So I have two classes, EntityList and Entity.
EntityList comes first and requires Entity in some of it's functions.
Entity comes second and requires EntityList in some of it's functions.
But this isn't working for me since the first class can't access it because to it the second class 'Entity' hasn't even been made yet.
Any tips?
put "class Entity;" above the EntityList class.

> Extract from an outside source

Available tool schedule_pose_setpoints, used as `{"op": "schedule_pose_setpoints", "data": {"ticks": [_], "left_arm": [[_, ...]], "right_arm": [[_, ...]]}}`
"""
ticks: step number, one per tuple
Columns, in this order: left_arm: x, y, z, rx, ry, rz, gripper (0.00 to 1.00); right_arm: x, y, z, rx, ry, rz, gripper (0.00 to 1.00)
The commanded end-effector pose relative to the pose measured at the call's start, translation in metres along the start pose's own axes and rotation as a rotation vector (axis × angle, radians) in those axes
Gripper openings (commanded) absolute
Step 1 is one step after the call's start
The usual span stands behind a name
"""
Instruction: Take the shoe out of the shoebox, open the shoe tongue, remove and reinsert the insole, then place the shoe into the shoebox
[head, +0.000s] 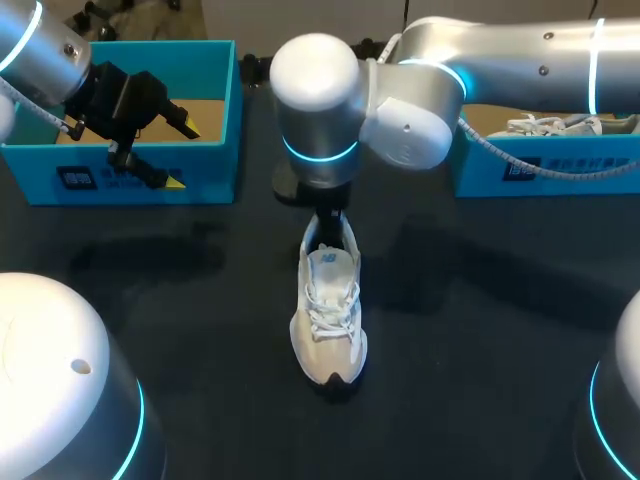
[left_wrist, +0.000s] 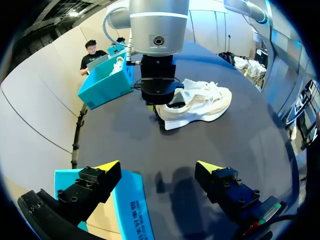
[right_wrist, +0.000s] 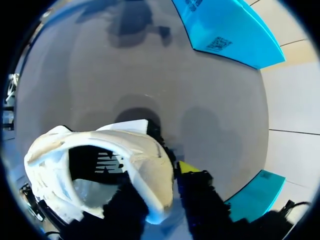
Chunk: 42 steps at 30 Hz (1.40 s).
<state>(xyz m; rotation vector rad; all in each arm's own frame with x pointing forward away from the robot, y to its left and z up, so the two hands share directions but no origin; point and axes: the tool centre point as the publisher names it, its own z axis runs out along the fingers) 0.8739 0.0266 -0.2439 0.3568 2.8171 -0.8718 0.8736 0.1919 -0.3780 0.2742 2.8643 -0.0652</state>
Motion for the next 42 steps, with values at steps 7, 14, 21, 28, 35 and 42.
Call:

Initialize them both before using them. Unless the constructors of both need the other class, in that case what are you doing don't do that.
Would defining an empty base class then making Entity and EntityList subclasses of the base work?
[QUOTE=Mattz333;21388280]Would defining an empty base class then making Entity and EntityList subclasses of the base work?[/QUOTE]
That has nothing to do with this.
Heavy 'n' Medic
[cpp]class EntityList;
class Entity;
class EntityList {
public:
Vector<Entity> Ents;
};
class Entity {
public:
void Soemthing(EntityList*);
};[/cpp]
Declare the classes before you define them. It works for classes just like it works for variables and functions.
Not that Entity should be knowing anything about EntityList to begin with.
[QUOTE=jA_cOp;21388914]Not that Entity should be knowing anything about EntityList to begin with.[/QUOTE]
This.
And BTW, forward-declaration will only work for pointers/references.
The only reason I have Entity communicating with EntityList is so an Entity can add itself to the EntityList.. But thinking about it now, there are better ways to go about that.